Avec A Ghost Story, David Lowery a réussi un film vertigineux et doux qui dit le séisme du deuil, la puissance du souvenir et la réalité de l’invisible.
Vient-on de voir A Ghost Story, le troisième film de David Lowery, Prix du Jury et Prix de la Critique au dernier Festival du Cinéma américain de Deauville, qu’un troublant phénomène se produit : le désir intense de revoir aussitôt cette poignante et douce élégie, qui avec une grâce infuse, une téméraire simplicité, pose la seule question existentielle qui vaille : que reste-t-il de nous lorsque nous ne sommes plus là ? Et y répond, sans beaucoup de paroles : l’amour qu’on nous a porté. Il est C., elle est M., peu importent leurs noms, ils sont les amants universels. C. Pour Casey Affleck, M. pour Roney Mara qui les incarnent (le terme, on le verra est plus ou moins mal choisi), tous deux remarquables et déjà à l’affiche du néo-western affectif de Lowery, Les Amants du Texas.

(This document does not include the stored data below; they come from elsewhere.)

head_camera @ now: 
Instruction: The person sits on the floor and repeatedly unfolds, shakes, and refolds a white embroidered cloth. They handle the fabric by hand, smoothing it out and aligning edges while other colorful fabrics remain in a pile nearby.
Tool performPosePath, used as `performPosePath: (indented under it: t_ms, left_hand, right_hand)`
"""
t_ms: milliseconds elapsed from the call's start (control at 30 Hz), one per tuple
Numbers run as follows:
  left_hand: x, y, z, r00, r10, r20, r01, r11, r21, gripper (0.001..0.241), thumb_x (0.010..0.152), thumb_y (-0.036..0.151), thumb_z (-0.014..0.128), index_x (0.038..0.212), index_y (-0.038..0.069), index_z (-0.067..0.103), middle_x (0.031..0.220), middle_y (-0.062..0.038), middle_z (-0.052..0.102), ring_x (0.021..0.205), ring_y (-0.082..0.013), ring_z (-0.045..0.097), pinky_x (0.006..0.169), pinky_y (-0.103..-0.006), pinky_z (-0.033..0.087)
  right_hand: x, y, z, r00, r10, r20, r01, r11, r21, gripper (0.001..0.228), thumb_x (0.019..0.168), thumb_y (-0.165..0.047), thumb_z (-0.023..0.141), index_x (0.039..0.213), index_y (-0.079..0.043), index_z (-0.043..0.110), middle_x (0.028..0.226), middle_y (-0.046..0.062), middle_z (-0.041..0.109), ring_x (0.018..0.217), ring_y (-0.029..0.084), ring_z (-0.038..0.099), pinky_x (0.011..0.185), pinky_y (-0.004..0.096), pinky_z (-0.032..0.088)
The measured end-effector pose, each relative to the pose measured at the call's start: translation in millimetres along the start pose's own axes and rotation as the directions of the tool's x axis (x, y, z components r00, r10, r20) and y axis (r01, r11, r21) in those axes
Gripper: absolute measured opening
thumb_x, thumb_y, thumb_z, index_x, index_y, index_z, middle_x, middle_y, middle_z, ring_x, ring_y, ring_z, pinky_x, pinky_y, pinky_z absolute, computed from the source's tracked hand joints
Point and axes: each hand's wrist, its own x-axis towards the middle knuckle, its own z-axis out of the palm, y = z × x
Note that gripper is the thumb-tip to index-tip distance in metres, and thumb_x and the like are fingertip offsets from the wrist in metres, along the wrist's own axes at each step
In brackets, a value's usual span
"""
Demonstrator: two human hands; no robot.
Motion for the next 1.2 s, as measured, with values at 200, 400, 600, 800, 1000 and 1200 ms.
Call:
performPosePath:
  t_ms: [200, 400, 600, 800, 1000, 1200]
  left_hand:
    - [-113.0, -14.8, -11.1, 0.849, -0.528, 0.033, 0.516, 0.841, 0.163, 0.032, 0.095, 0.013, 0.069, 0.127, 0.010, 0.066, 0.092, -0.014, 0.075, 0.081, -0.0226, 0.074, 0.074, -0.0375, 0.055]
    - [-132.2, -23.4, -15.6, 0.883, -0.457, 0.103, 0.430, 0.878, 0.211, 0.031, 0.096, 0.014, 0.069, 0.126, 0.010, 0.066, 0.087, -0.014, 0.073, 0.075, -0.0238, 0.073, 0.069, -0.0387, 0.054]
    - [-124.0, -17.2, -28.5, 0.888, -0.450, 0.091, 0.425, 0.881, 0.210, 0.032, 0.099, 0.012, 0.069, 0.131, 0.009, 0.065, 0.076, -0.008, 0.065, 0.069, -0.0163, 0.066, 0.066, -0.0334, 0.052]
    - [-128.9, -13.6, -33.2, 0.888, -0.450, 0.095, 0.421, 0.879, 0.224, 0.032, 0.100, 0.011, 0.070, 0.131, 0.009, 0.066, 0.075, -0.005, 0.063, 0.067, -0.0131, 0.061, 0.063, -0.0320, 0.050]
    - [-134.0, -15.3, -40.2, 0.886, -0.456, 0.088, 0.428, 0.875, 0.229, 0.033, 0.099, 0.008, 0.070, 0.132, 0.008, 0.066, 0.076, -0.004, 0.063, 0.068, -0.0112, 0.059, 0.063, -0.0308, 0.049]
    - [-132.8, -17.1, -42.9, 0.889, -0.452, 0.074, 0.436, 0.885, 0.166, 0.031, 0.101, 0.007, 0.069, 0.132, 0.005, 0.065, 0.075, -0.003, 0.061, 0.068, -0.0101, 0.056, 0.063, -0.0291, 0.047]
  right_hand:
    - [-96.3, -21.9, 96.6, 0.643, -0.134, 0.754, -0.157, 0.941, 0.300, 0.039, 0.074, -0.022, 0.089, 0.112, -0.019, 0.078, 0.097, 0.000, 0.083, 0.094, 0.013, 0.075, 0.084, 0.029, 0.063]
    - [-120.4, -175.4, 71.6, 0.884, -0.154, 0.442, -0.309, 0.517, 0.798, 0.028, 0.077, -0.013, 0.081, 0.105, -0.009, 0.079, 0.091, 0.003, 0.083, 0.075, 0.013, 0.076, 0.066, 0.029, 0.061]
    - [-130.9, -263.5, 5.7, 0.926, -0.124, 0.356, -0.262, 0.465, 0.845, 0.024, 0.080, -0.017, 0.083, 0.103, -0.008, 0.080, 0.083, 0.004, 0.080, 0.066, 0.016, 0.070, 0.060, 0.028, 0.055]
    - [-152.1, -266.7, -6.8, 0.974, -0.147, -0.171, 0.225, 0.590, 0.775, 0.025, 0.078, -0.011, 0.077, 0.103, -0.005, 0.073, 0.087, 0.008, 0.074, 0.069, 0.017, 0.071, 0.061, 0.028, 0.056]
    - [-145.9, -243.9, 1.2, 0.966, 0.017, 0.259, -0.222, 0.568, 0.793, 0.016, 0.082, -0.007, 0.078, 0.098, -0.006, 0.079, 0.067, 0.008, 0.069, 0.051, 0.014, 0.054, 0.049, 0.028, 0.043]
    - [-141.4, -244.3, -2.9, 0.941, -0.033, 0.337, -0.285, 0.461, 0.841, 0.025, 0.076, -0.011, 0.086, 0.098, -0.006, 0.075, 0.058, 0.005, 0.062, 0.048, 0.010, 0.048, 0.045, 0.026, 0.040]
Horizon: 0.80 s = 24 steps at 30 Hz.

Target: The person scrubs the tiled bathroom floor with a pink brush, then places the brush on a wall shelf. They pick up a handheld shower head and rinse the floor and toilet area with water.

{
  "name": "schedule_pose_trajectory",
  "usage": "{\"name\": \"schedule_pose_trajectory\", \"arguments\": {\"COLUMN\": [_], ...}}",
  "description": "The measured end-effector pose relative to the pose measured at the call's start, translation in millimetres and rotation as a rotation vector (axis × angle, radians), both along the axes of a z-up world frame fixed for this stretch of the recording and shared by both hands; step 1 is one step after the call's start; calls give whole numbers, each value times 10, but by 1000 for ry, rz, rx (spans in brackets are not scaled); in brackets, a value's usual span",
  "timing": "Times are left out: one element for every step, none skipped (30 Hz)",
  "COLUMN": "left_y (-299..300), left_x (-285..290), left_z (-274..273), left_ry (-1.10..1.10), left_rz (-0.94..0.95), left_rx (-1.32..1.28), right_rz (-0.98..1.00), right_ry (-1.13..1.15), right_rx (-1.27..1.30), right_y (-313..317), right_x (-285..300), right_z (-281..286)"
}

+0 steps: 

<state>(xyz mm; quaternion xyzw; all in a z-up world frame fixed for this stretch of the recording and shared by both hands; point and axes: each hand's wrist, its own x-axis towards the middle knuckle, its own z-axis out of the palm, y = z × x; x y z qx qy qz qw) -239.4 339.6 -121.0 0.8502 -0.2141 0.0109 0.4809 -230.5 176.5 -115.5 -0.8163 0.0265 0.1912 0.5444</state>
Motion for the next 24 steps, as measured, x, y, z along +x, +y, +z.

C. et M. , blottis dans la pénombre de leur lit, dans la chaleur de leur tendresse. L’accident. M., dévastée, devant la table mortuaire. Une main indifférente soulève le drap blanc sous lequel repose C., qui soudain se lève. Très simplement son linceul est devenu son vêtement, il est désormais un fantôme comme le dessinent les enfants, avec deux trous noirs pour les yeux. On ne se demande pas un seul instant comment et pourquoi on y croit, c’est ainsi. On va suivre l’errance pensive, expressive, du fantôme de C. contemplant le chagrin de sa compagne, et se déplaçant dans l’espace et le temps, l’espace de la vie réelle et le temps réinventé des souvenirs. Il y a de longs plans-séquences – dont un que certains, à Deauville, ont trouvé « exigeant », mais qui dit tant du vide que l’on remplit comme on peut. M. effondrée, blottie sur le sol de sa cuisine et mangeant sans faim pendant de longues minutes un gâteau triste, à en vomir… Dans la lumière blonde d’un Texas inédit, dans des paysages indécis, on va aller de l’évocation insolite de l’Amérique des pionniers, aux tours de Manhattan, on va voir des maisons que l’on aurait tant voulu ne jamais quitter, une maison où M., enfant, glissait des mots dans les fentes des murs pour, disait-elle, « qu’un petit bout de moi m’attende, si je revenais ». Des maisons détruites, reconstruites, où se dressent des arbres de Noël, et d’ailleurs, un petit garçon est là, le seul à « voir » le fantôme et à le menacer de son pistolet en plastique…Une chanson revient souvent et vous serre le cœur et vous fait du bien. Sous les draps blancs de nos fantômes personnels palpitent désormais à jamais les images d’un film endeuillé, mais étrangement consolateur.